José Garcez Ghirardi

Resumo


Desonra, de J.M. Coetzee, pode ser lido como uma alegoria da falência da promessa de justiça implícita, de modos diversos, nos projetos da modernidade e da pós-modernidade. A jornada de David Lurie culmina em uma epifania inútil: é a brutalidade da força, velada ou explícita, que domina as relações humanas; e as instituições jurídicas são ora instrumentais para essa violência, ora impotentes para impedi-la. A primeira secção desse artigo, Eros, explora o sentido de justiça/injustiça presente no julgamento de David Lurie por seus pares na universidade.
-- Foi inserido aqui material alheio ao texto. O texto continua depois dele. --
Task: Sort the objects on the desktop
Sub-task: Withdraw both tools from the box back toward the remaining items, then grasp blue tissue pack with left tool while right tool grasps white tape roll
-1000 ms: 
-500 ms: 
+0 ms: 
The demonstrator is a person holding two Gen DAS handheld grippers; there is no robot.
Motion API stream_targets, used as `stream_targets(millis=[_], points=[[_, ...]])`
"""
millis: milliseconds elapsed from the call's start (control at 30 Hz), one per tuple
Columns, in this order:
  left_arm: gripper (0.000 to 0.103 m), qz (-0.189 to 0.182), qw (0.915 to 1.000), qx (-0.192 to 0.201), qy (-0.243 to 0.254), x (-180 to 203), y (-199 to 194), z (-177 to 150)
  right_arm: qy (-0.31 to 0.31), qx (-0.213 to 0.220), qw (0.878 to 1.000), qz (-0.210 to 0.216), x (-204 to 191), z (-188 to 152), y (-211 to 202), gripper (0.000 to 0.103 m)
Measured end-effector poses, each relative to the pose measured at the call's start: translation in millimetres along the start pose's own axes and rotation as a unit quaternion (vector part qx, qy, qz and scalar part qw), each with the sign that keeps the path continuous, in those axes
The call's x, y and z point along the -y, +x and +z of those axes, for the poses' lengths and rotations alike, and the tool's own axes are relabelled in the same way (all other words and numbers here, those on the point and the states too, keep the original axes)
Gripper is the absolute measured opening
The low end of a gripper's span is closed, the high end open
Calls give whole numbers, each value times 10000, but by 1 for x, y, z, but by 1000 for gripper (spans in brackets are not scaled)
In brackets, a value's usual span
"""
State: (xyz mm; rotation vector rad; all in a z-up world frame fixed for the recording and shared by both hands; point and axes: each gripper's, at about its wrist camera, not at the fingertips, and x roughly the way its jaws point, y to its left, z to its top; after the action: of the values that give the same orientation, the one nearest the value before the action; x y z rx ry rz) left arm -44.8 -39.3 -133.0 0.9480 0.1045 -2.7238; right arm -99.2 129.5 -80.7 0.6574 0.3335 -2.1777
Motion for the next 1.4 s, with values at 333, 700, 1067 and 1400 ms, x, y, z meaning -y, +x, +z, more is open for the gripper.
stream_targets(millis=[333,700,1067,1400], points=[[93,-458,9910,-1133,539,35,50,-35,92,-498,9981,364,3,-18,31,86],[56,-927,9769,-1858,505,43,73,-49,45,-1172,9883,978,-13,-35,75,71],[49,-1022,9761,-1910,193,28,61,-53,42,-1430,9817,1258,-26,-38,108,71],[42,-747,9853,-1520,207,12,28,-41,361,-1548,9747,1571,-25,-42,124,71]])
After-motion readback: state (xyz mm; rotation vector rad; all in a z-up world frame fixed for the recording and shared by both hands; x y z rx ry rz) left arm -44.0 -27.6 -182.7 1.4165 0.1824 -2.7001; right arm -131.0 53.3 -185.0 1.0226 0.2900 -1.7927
Na segunda, Caos, examina o mesmo tema de justiça/injustiça no tratamento jurídico-policial dispensado ao estupro de Lucy. A terceira, O Casamento de Cronos e Harmonia, explora as respostas antagônicas que os personagens de David e Lucy oferecem à brutalidade crua de Cabo Leste e da Cidade do Cabo. A conclusão, Santo Hubert, procura sintetizar os argumentos apresentados e indicar por quê Desonra sugere uma leitura do Direito que o vê como incapaz de qualquer sentido moral relevante.